New Relic (NYSE: NEWR) is the industry’s largest and most comprehensive cloud-based instrumentation platform built to create more perfect software. The world’s best software and DevOps teams rely on New Relic to move faster, make better decisions and create best-in-class digital experiences. If you run software, you need to run New Relic. We’re proudly trusted by more than 50% of the Fortune 100.

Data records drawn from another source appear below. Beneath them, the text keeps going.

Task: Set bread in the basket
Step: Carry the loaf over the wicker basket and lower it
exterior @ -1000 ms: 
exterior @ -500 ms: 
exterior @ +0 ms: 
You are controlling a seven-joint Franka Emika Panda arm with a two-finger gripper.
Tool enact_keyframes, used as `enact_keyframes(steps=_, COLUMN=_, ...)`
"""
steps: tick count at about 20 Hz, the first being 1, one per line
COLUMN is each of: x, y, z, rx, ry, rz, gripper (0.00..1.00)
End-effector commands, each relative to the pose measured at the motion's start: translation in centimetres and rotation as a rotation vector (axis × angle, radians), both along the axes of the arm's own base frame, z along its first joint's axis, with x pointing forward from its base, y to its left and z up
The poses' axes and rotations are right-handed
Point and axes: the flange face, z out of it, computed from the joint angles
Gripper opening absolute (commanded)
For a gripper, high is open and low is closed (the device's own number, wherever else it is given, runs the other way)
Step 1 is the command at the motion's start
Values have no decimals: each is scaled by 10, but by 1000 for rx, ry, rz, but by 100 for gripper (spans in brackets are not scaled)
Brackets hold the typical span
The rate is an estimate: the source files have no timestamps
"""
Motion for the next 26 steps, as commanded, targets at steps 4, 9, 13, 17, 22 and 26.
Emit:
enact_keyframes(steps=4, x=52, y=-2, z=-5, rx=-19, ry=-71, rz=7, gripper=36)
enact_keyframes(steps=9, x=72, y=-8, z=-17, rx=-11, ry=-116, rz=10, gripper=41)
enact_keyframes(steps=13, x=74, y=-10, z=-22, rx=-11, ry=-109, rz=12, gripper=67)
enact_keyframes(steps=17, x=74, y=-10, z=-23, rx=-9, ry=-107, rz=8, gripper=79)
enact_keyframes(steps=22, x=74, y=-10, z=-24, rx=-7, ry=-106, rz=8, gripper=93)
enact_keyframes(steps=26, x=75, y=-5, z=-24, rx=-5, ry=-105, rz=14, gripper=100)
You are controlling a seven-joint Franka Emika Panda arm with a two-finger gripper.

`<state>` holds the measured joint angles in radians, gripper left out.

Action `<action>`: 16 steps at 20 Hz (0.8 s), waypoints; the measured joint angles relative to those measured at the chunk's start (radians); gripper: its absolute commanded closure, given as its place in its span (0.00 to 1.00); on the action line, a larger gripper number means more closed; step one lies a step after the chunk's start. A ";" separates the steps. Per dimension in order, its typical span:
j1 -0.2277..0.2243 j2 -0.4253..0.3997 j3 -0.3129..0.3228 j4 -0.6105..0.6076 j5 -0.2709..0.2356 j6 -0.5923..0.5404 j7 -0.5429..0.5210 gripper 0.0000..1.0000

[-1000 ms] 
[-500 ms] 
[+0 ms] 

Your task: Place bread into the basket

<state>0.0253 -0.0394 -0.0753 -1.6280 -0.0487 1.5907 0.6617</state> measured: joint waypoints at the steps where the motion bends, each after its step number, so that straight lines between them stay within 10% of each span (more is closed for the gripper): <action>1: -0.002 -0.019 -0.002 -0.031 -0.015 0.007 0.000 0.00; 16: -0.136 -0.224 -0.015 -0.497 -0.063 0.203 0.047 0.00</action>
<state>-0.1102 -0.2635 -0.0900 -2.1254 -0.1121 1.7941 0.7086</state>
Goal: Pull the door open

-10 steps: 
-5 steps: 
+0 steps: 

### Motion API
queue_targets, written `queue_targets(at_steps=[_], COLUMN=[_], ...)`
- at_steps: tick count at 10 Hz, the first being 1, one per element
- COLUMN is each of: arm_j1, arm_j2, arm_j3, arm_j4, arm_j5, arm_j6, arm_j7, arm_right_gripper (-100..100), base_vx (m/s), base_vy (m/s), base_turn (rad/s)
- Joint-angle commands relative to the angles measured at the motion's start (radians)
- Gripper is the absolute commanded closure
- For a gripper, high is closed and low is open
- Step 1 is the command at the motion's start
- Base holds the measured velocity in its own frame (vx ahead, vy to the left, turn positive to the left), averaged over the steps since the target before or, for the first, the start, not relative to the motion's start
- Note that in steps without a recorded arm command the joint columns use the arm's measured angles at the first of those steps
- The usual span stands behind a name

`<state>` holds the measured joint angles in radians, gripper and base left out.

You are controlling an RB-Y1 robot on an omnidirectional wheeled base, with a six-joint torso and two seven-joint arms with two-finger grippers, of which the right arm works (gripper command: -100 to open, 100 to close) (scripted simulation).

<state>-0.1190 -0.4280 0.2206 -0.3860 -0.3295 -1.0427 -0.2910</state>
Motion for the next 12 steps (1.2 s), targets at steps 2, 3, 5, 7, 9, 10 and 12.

Founded in 2008, we’re a global company focused on building a culture where all employees feel a deep sense of belonging, where every ‘Relic’ can bring their whole self to work and feel supported and empowered to thrive. We’re consistently recognized as a distinguished employer and are committed to building world-class products and an award winning culture. For more information, visit newrelic.com.
Our Hiring Process
In compliance with applicable law, all persons hired will be required to verify identity and eligibility to work and to complete employment eligibility verification. Note: Our stewardship of the data of thousands of customers’ means that a criminal background check is required to join New Relic.
We will consider qualified applicants with arrest and conviction records based on individual circumstances and in accordance with applicable law including, but not limited to, the San Francisco Fair Chance Ordinance.
Headhunters and recruitment agencies may not submit resumes/CVs through this website or directly to managers. New Relic does not accept unsolicited headhunter and agency resumes, and will not pay fees to any third-party agency or company that does not have a signed agreement with New Relic.